Grupos ou organizações, em geral, são formados por Estados a partir de interesses comuns, laços históricos, culturais ou geográficos. No caso do Bric, a iniciativa conceitual partiu de um economista do Goldman Sachs que, em 2001, produziu um trabalho pensando no grande mercado que os países desse grupo poderiam representar para seus clientes no futuro.

O mundo atravessa um momento de grandes transformações e ajustes. O cenário internacional passa por uma fase de transição, a começar pelos EUA, com a eleição de Barack Obama. Uma nova ordem política e econômica está em gestação. Como ocorreu outras vezes, nesses momentos costuma surgir um vácuo de liderança, abrindo espaço político para novas composições e alianças internacionais.

O Brasil - que é o país que mais se beneficiou, do ponto de vista da projeção externa, desse exercício - aproveitou a oportunidade e propôs, em 2008, uma primeira reunião do quarteto em nível de ministros do Exterior. Em seguida, à margem da reunião do G-20 em abril, em Londres, os presidentes dos quatro países se encontraram e marcaram a primeira reunião de cúpula, agora realizada. A inclusão do Brasil ao lado da China, da Rússia e da Índia significou um salto qualitativo na percepção sobre o País, que passou a ser visto e reconhecido como um mercado emergente com capacidade de influir na economia global, antes de ter o peso da China e da Índia.

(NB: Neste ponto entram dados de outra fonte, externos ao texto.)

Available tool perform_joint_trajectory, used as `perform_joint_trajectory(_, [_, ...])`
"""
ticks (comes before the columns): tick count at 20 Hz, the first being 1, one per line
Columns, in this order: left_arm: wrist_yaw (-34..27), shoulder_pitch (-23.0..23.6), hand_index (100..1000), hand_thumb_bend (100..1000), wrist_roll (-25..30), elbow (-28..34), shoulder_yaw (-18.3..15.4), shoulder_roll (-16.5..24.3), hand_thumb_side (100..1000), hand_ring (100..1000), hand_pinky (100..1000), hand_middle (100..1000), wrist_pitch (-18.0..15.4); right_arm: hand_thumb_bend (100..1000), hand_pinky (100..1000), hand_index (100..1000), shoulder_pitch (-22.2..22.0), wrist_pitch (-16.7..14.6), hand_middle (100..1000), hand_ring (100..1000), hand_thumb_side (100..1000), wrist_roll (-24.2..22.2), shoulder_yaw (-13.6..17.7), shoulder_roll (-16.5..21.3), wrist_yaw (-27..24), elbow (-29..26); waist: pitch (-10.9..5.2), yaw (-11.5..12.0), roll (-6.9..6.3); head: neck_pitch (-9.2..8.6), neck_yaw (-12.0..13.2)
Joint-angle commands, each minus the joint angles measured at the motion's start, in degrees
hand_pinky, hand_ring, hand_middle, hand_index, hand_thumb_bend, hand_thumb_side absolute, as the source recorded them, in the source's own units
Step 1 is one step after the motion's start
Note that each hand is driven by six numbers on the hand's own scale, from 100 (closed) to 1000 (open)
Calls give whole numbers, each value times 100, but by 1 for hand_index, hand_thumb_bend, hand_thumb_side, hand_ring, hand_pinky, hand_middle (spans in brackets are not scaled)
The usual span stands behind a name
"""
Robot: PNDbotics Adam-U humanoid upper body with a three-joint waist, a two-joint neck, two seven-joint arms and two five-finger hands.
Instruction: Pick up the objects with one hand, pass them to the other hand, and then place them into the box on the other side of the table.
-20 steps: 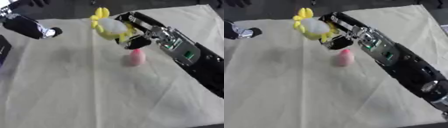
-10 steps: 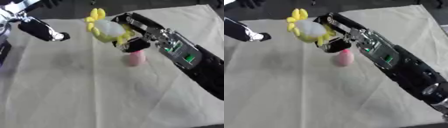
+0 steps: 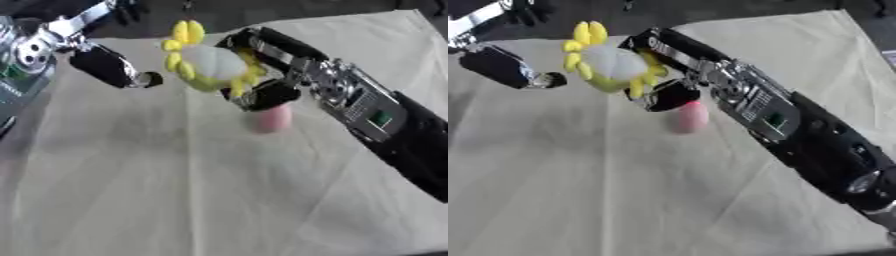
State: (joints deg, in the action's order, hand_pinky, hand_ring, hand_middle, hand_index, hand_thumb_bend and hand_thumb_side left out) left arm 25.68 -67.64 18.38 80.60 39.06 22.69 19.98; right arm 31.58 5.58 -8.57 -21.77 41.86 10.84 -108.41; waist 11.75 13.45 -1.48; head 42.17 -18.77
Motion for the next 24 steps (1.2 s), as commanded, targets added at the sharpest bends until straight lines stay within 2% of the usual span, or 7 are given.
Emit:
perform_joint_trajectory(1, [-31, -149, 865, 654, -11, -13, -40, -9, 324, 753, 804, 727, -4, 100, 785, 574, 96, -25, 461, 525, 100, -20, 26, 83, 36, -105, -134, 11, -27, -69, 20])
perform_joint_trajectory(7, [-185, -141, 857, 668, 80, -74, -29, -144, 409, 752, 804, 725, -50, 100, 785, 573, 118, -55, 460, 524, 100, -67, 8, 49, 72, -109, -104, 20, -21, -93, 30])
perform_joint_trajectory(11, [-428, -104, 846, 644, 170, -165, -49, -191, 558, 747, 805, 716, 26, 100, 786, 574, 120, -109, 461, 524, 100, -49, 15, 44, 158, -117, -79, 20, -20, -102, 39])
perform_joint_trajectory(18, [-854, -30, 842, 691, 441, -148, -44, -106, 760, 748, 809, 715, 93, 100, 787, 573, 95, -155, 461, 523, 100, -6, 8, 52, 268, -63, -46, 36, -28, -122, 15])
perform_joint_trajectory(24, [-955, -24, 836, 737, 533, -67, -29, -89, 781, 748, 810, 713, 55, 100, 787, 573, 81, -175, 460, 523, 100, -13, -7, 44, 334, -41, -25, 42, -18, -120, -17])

O Brasil é o único país que tem uma relação político-diplomática e econômico-comercial fluida com todos os membros do Bric. Razões históricas ainda tornam cautelosa a aproximação entre a Rússia, a China e a Índia. A construção de um clima de confiança entre eles é um processo demorado, que será testado de tempos em tempos. A participação num mesmo grupo pode ajudar a alterar gradualmente essa situação. Por isso a iniciativa de levar adiante o processo de aproximação dos grandes países emergentes representou um passo importante da política externa brasileira. As reuniões do Bric passam a fazer parte das matérias relevantes na agenda externa do País, mas está longe ainda de desempenhar nela um papel central.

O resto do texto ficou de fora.